Dr. Billie Murray works in the Communication Department at Villanova and is the Associate Professor of Rhetoric. She is also a recent author of the book “Combating Hate: A Framework For Direct Action” Within her book she explains that “because legal and structural barriers to equality have been removed (to some extent), hate speech is what does the work of subordinating minoritized groups.”

As hate speech has now transitioned to become the core, it lies in a protection bubble. It works to block out minorities and further segregate our society. This divide encourages those in the periphery to see themselves as victims and less than others. Hate speech is actively working to put down those who are not already protected by laws of the government. 

As long as hate speech continues to infiltrate political discourse in the core, citizens in the periphery are unable to participate in our democracy. It is being used as a weapon to keep minorities “in their place” and unprotected in the periphery. 
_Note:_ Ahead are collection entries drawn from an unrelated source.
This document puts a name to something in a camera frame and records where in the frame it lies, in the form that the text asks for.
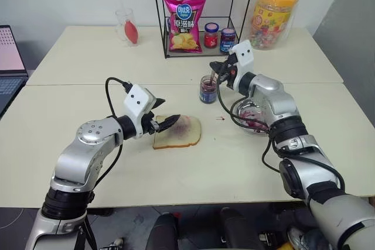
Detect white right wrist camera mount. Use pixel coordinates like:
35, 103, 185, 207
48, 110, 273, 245
228, 40, 255, 80

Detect clear drinking glass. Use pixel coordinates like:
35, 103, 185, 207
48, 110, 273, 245
114, 8, 141, 47

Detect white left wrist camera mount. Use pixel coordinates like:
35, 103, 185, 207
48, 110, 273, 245
122, 84, 156, 140

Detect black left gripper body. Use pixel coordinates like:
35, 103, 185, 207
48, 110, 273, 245
139, 102, 161, 138

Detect black wire frame shelf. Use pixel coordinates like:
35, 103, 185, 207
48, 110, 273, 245
150, 0, 259, 60

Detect open laptop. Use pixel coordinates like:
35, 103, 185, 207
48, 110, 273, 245
0, 25, 29, 117

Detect dark rounded shape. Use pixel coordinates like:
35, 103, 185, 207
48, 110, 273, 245
145, 213, 183, 250
219, 207, 265, 250

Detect pink potato chips bag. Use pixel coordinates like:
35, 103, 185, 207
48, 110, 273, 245
162, 0, 207, 54

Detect white sneaker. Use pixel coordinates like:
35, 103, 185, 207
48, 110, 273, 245
287, 226, 309, 250

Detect red silicone utensil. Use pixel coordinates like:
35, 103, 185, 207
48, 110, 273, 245
123, 19, 140, 46

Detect blue jam jar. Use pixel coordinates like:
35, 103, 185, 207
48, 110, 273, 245
219, 28, 236, 55

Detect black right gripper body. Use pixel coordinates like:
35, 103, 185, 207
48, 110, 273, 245
221, 53, 239, 89

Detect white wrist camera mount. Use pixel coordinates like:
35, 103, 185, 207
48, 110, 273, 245
122, 84, 156, 140
228, 40, 255, 80

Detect white bread slice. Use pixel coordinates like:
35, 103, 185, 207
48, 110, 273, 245
152, 115, 203, 150

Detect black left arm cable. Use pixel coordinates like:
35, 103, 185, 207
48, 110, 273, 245
96, 77, 132, 189

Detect glass bowl with jam smears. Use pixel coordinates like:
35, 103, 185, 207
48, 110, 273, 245
231, 97, 272, 137

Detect red jam jar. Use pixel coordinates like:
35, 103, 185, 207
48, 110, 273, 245
203, 22, 220, 49

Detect candy jar with orange lid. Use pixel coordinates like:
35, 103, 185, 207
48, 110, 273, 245
248, 0, 301, 50

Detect open glass jam jar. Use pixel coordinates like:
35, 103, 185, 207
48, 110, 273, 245
199, 74, 219, 105

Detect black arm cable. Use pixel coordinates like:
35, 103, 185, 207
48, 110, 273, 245
217, 79, 346, 193
96, 77, 132, 189

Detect black tripod legs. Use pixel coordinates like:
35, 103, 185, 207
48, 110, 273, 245
74, 216, 98, 250

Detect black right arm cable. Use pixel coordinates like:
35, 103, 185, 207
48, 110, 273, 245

If protecting hate speech in the core was necessary to our government, Delgado and Stefancic explain that “we could expect to find that nations that have adopted hate-speech rules and curbs against pornography would suffer a sharp erosion of the spirit of free inquiry. But that has not happened.” 

No other nation has had any issues regarding the regulation of hate speech. What will it take for our country to recognize that the lack of regulation regarding hate speech is the exact thing keeping us from achieving a true democracy? 

An ideal democracy requires participation from everyone. More importantly, democracy is a system for dealing with differences. However, if hate speech continues to oppress minorities our differences will never be accepted. While the United States likes to portray itself as a country of equal opportunities and a united nation, this argument proves that it is most definitely not. 

We will never achieve racial justice if the periphery population is not protected. Are we just existing as fools who don’t understand how the First Amendment works? 

When asked about the specifics of the First Amendment, junior Ava Salvatore responded, “It’s kind of something I learned about a while ago, like in high school, and haven’t discussed it since. We aren’t really taught much about how it really works in our society.”

The time for change is now. Here at Villanova, we must work together to encourage these conversations in our classrooms. We have to understand how different students around us are affected by hate speech. 

“Hate speech is just something no one really talks about,” said junior Evelyn Poncio, who is a first-generation Brazilian. “Like, we all know it’s happening on campus. And I don’t get treated as differently as African American students do. There’s so much injustice with no conversation.”

 

The core-periphery argument allows us to visualize this injustice. We must expose the reality of the First Amendment: it protects hate speech over citizens. 

Look around the room during your next class – is the First Amendment protecting everyone equally?